◆ ASSIGNMENT ◆
Any picture among the records should be left out, please; retype the rest exactly.

-- Opening Marker --

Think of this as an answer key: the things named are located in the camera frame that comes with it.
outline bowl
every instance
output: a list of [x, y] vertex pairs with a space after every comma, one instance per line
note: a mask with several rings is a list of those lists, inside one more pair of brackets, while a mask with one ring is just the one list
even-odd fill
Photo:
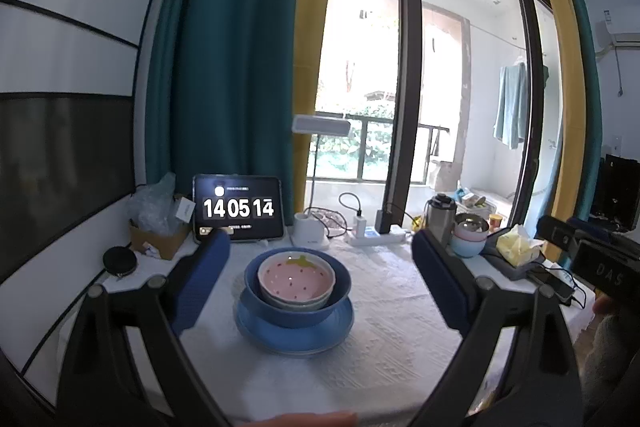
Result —
[[489, 234], [489, 223], [476, 214], [458, 214], [453, 226], [453, 234], [465, 241], [485, 241]]
[[328, 301], [335, 273], [327, 261], [313, 253], [288, 250], [262, 261], [258, 282], [270, 304], [292, 311], [312, 311]]
[[[277, 308], [261, 298], [262, 293], [258, 282], [260, 264], [272, 255], [291, 251], [311, 253], [321, 257], [334, 270], [334, 289], [329, 295], [324, 308], [312, 311], [290, 311]], [[247, 265], [244, 270], [244, 285], [246, 286], [246, 298], [242, 302], [252, 314], [283, 328], [306, 328], [324, 321], [348, 297], [351, 290], [351, 275], [344, 264], [324, 252], [311, 250], [310, 248], [276, 248], [260, 254]]]
[[451, 250], [460, 257], [475, 257], [482, 251], [485, 244], [486, 238], [482, 241], [467, 241], [457, 235], [452, 235], [449, 239]]

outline tablet screen
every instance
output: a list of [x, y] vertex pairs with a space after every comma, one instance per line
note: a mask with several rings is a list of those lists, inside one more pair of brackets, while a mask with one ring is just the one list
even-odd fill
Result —
[[284, 235], [280, 180], [275, 177], [196, 174], [193, 201], [193, 233], [198, 241], [223, 227], [232, 241]]

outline table
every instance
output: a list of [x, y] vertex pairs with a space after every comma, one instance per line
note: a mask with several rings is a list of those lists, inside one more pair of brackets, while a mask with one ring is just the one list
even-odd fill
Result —
[[[234, 244], [229, 261], [207, 300], [200, 318], [180, 341], [209, 392], [233, 421], [260, 420], [287, 412], [354, 410], [363, 425], [405, 425], [435, 387], [460, 343], [449, 330], [411, 258], [411, 245], [353, 248], [333, 239], [328, 253], [349, 268], [350, 298], [355, 320], [347, 340], [311, 359], [288, 359], [252, 346], [238, 332], [234, 303], [244, 283], [242, 273], [252, 258], [290, 246], [288, 239], [270, 243]], [[168, 273], [179, 257], [196, 244], [188, 238], [173, 261], [139, 256], [136, 272], [107, 279], [110, 292], [139, 287], [153, 274]], [[465, 260], [475, 275], [487, 275], [498, 285], [532, 292], [528, 281], [511, 282], [480, 257]], [[586, 309], [574, 303], [561, 307], [572, 340], [591, 322], [593, 293]], [[72, 328], [62, 328], [59, 363]], [[140, 377], [153, 406], [168, 406], [140, 337], [128, 328]], [[513, 331], [504, 330], [479, 396], [498, 383]]]

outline cardboard box
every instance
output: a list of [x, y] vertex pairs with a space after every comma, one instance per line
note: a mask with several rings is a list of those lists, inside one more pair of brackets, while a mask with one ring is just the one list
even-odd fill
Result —
[[129, 233], [131, 236], [131, 248], [140, 253], [151, 254], [157, 250], [162, 259], [168, 261], [174, 258], [178, 248], [191, 232], [191, 226], [184, 224], [174, 235], [158, 235], [153, 232], [140, 230], [132, 221], [129, 221]]

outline black glass panel
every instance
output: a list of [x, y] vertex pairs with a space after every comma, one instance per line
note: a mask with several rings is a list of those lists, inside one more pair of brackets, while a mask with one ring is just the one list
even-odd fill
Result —
[[0, 100], [0, 280], [132, 191], [132, 99]]

-- Closing Marker --

◆ EXPECTED OUTPUT ◆
Think of this as an answer key: the things named are located in the camera frame that comes with it.
outline bowl
every instance
output: a list of [x, y] vertex pairs with a space after every comma, one instance per line
note: a mask with several rings is a list of those lists, inside one more pair of brackets, while a mask with one ring is just the one list
even-odd fill
Photo:
Result —
[[489, 234], [489, 223], [476, 214], [458, 214], [453, 226], [453, 234], [465, 241], [485, 241]]
[[328, 301], [335, 273], [327, 261], [313, 253], [288, 250], [262, 261], [258, 282], [270, 304], [292, 311], [312, 311]]
[[[277, 308], [261, 298], [262, 293], [258, 282], [260, 264], [272, 255], [291, 251], [311, 253], [321, 257], [334, 270], [334, 289], [329, 295], [324, 308], [312, 311], [290, 311]], [[247, 265], [244, 270], [244, 285], [246, 286], [246, 298], [242, 302], [252, 314], [283, 328], [306, 328], [324, 321], [348, 297], [351, 290], [351, 275], [344, 264], [324, 252], [311, 250], [310, 248], [276, 248], [260, 254]]]
[[451, 250], [460, 257], [475, 257], [482, 251], [485, 244], [486, 238], [482, 241], [467, 241], [457, 235], [452, 235], [449, 239]]

outline tablet screen
every instance
output: a list of [x, y] vertex pairs with a space after every comma, one instance per line
note: a mask with several rings is a list of those lists, inside one more pair of brackets, while a mask with one ring is just the one list
even-odd fill
Result —
[[284, 235], [280, 180], [275, 177], [196, 174], [193, 201], [193, 233], [198, 241], [223, 227], [232, 241]]

outline table
every instance
output: a list of [x, y] vertex pairs with a space after every comma, one instance per line
note: a mask with several rings is a list of those lists, inside one more pair of brackets, while a mask with one ring is just the one list
even-odd fill
Result —
[[[234, 244], [229, 261], [207, 300], [200, 318], [180, 341], [209, 392], [233, 421], [260, 420], [287, 412], [354, 410], [363, 425], [405, 425], [435, 387], [460, 343], [449, 330], [411, 258], [411, 245], [353, 248], [333, 239], [328, 253], [349, 268], [350, 298], [355, 320], [347, 340], [311, 359], [288, 359], [252, 346], [238, 332], [234, 303], [244, 283], [242, 273], [252, 258], [290, 246], [288, 239], [270, 243]], [[168, 273], [179, 257], [196, 244], [188, 238], [173, 261], [139, 256], [136, 272], [107, 279], [110, 292], [139, 287], [153, 274]], [[465, 260], [475, 275], [487, 275], [498, 285], [532, 292], [528, 281], [511, 282], [480, 257]], [[586, 309], [574, 303], [561, 307], [572, 340], [591, 322], [593, 293]], [[72, 328], [62, 328], [59, 363]], [[140, 377], [153, 406], [168, 406], [140, 337], [128, 328]], [[513, 331], [504, 330], [479, 396], [498, 383]]]

outline cardboard box
every instance
output: a list of [x, y] vertex pairs with a space after every comma, one instance per line
note: a mask with several rings is a list of those lists, inside one more pair of brackets, while a mask with one ring is just the one list
even-odd fill
Result —
[[129, 233], [131, 236], [131, 248], [140, 253], [151, 254], [157, 250], [162, 259], [168, 261], [174, 258], [178, 248], [191, 232], [191, 226], [184, 224], [174, 235], [158, 235], [153, 232], [140, 230], [132, 221], [129, 221]]

outline black glass panel
every instance
output: a list of [x, y] vertex pairs with a space after every comma, one instance per line
note: a mask with several rings is a list of those lists, inside one more pair of brackets, while a mask with one ring is just the one list
even-odd fill
Result —
[[0, 100], [0, 280], [132, 191], [132, 99]]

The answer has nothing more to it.